A Pioneer of Solar Power Lived in University Park for Decades

Photo of Charles Greeley Abbot's solar boiler courtesy of the Smithsonian

The Route 1 corridor has become increasingly reliant on solar power in recent years, but with the 50th anniversary of Earth Day this week, it’s a good time to look back at one resident who promoted solar power long before the environmentalist movement had even started.

A noted astrophysicist and longtime head of the Smithsonian Institution and the Astrophysical Observatory in D.C., University Park resident Charles Greeley Abbot was also a pioneer of solar power.

Abbot, who lived in a gabled brick house on Beechwood Road until his death in 1973, was obsessed with the sun from a young age.

He studied solar radiation, developed theories about how it affected the Earth and envisioned a future powered by solar energy, which is now increasingly common along the Route 1 corridor.

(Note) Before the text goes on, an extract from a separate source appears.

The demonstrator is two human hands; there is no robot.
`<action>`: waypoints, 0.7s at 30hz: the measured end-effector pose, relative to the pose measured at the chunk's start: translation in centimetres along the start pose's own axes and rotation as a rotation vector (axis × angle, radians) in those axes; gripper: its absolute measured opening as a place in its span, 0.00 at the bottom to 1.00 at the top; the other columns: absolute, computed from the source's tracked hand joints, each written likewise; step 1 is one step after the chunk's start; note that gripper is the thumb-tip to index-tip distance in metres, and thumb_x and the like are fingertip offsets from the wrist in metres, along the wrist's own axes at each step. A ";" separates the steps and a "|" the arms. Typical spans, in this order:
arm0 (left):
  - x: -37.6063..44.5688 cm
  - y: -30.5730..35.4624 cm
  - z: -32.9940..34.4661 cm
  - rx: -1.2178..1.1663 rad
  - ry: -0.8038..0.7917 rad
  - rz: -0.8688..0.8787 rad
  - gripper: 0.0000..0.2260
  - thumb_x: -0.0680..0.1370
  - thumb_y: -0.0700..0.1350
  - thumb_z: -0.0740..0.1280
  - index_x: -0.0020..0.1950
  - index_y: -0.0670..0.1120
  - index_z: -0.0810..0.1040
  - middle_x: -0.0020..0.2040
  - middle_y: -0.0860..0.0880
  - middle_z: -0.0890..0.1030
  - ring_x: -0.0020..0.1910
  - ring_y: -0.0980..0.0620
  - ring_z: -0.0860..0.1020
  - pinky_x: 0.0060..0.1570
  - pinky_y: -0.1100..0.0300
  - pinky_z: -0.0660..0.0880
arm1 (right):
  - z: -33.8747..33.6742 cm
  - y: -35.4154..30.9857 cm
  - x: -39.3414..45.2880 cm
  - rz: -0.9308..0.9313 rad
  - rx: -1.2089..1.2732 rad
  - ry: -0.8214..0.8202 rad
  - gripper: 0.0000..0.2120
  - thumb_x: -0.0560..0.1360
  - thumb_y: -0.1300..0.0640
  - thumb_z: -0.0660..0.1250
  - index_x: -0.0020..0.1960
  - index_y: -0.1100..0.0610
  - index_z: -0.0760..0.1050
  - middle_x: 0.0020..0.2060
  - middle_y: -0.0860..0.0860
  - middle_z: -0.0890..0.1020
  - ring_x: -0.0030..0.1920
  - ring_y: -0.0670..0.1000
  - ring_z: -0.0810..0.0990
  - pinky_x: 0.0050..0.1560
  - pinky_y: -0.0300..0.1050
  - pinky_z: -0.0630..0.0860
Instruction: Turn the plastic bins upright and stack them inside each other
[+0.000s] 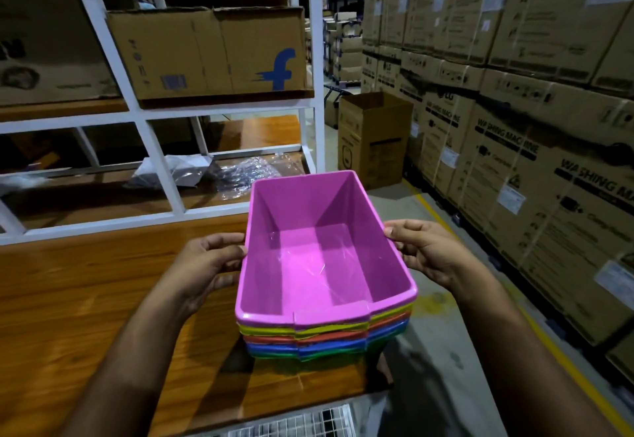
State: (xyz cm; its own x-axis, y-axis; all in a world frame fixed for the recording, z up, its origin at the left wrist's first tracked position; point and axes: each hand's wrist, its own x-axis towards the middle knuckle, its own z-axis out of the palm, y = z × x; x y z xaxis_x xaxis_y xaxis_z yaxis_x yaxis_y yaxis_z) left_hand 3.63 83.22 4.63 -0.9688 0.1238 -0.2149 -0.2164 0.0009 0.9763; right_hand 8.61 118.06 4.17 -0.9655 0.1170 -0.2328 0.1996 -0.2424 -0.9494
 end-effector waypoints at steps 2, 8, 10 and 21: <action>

After graduating from the Massachusetts Institute of Technology, he was hired as an assistant to the director of the Smithsonian observatory, where he quantified the solar radiation received by the Earth, a value known as the solar constant.

A lifelong tinkerer, Abbot held more than 15 patents related to solar energy, including one for a solar converter that he filed at the age of 99, making him the oldest inventor in the U.S. ever to receive a patent at the time.

Abbot often designed and built solar-powered gadgets, such as an elaborate solar cooker installed at the Mount Wilson Observatory in Los Angeles in the 1920s, which his wife used to cook and feed the staff, and a solar oven tabletop version used at the Smithsonian Institution in D.C. He used the devices in lectures and public demonstrations to publicize solar power.

His other inventions included a solar still and a solar boiler that could be used to make steam to generate electricity.

In 1928, Abbot was named the head of the Smithsonian Institution, a position he held until retiring in 1944 to focus on research.

During his tenure, he promoted solar power, making history on Sept. 30, 1936, when the local WRC radio station made the first solar-powered radio broadcast from the Smithsonian’s South Yard using one of Abbot’s generators.

Though his work centered on the sun, Abbot was honored in 1973 when a crater on the moon was named for him.